From CBS News' Joy Lin:
GRINNELL, IOWA -- Mike Huckabee weighed in today about anonymous mailings received by Iowa pastors supporting Huckabee. The letters warn the IRS might penalize their churches for political involvement and became a topic of conversation during a conference call yesterday.
"I know there is some real – just frankly – anger among pastors across the state," said Huckabee, in response to a question from CBS News correspondent Nancy Cordes.
"They feel like this is one of the most underhanded things they've ever seen. To try and trick people in their first amendment rights for speaking up. It's a form of voter suppression ... I don' t know where it's coming from. I'm not even going to venture a guess."
He said he would let his national campaign chair Ed Rollins and campaign director Chip Saltsman handle the situation.
Countering reports that he didn't know he would be crossing picket lines to go on the Tonight Show, Huckabee went on Fox saying he saying he had seen a document which showed there was an agreement between the Writer's Guild and the show.
At the press conference Huckabee explained, "The fact is we talked to the Leno people and they had an agreement with the president of the Writer's Guild that they were not going to bring replacement writers in. And that the strike is really against the producers and the network, not against Jay Leno. What Jay Leno did was put 160 people back to work and made sure they had a living. But they didn't bring in replacement writers, so they weren't violating that part of it. I support the writers. I think they are right on this issue and still do."
Huckabee has been accused for failing to know the news of the day – including the writer's strike, the National Intelligence Estimate report on Iran, and the latest situation in Pakistan. Asked whether this was a matter of concern for voters, Huckabee replied, "It's not a matter of not knowing, it's a matter of how people want to interpret it.

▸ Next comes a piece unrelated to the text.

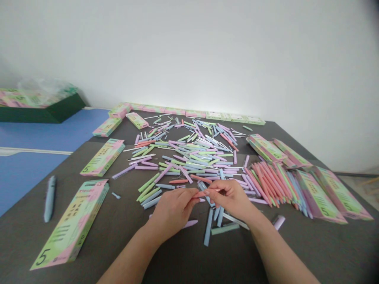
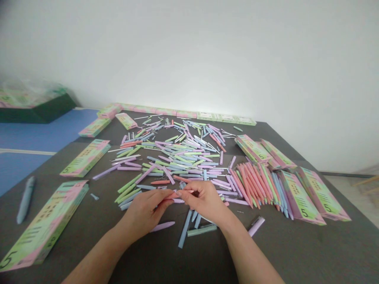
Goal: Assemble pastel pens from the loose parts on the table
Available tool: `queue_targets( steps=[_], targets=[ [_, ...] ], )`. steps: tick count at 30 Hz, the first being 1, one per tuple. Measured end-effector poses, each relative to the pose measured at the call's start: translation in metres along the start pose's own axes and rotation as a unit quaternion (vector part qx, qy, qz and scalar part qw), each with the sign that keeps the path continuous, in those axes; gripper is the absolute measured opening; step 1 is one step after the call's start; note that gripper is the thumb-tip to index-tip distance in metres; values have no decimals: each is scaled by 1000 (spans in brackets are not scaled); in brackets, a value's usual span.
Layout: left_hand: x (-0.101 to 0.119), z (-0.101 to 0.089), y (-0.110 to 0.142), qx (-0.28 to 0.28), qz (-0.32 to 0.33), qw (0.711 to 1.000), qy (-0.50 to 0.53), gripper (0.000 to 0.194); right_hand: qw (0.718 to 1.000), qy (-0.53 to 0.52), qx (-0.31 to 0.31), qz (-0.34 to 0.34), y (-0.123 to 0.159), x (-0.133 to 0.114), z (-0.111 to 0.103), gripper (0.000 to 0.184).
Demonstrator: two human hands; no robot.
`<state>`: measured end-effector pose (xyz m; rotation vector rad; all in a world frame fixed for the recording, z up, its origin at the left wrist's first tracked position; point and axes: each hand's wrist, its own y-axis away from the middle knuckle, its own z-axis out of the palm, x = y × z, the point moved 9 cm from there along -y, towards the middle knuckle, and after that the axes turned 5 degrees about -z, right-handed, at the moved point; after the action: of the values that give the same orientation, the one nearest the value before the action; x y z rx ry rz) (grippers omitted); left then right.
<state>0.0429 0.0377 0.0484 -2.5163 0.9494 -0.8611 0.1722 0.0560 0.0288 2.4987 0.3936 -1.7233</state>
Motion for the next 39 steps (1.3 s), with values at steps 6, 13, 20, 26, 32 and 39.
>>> queue_targets(
  steps=[6, 13, 20, 26, 32, 39],
  targets=[
    [-2, 3, -1, -21, -13, 1000, -8, 15, 999, 2, -32, 19, -1, 8, 4, 45],
    [-9, 2, -2, -19, -42, 999, -1, 13, 998, -37, -29, -52, 3, -12, -10, 29],
    [-9, 3, -2, -23, -53, 998, -19, 16, 999, 24, -7, -28, 0, -4, -14, 17],
    [-5, 3, -3, -26, -38, 999, -21, 15, 997, 73, -14, -20, -2, 2, -6, 47],
    [-12, 6, -3, -53, -64, 996, -15, 14, 998, 39, -21, -49, -1, -7, -9, 24],
    [-11, 4, -3, -41, -54, 997, -21, 15, 997, 56, 23, -57, -1, -9, -20, 16]
  ],
)
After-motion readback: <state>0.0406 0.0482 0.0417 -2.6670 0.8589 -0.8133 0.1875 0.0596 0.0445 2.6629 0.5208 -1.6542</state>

And come to view different events that are taking place."
"I think I am more than aware of things that are important ... there are a lot of people in Iowa who want a president that is concerned about them, concerned about their job losses, concerned about the future," he said.
If the campaign is a marathon, Huckabee said today, then this is the halfway point. Huckabee said he believed the "gut check" today would "prove we can run the whole 26.2 mile distance."
As if to sympathize with the journalists, Huckabee said he realized "some of you start chasing me from early in the morning 'til late at night, and you still have to file your stories."
"So we've decided that, so long as we can keep the energy, hopefully you can. And when then the stories get nasty, we'll try to stay up later and kill all of you," he joked.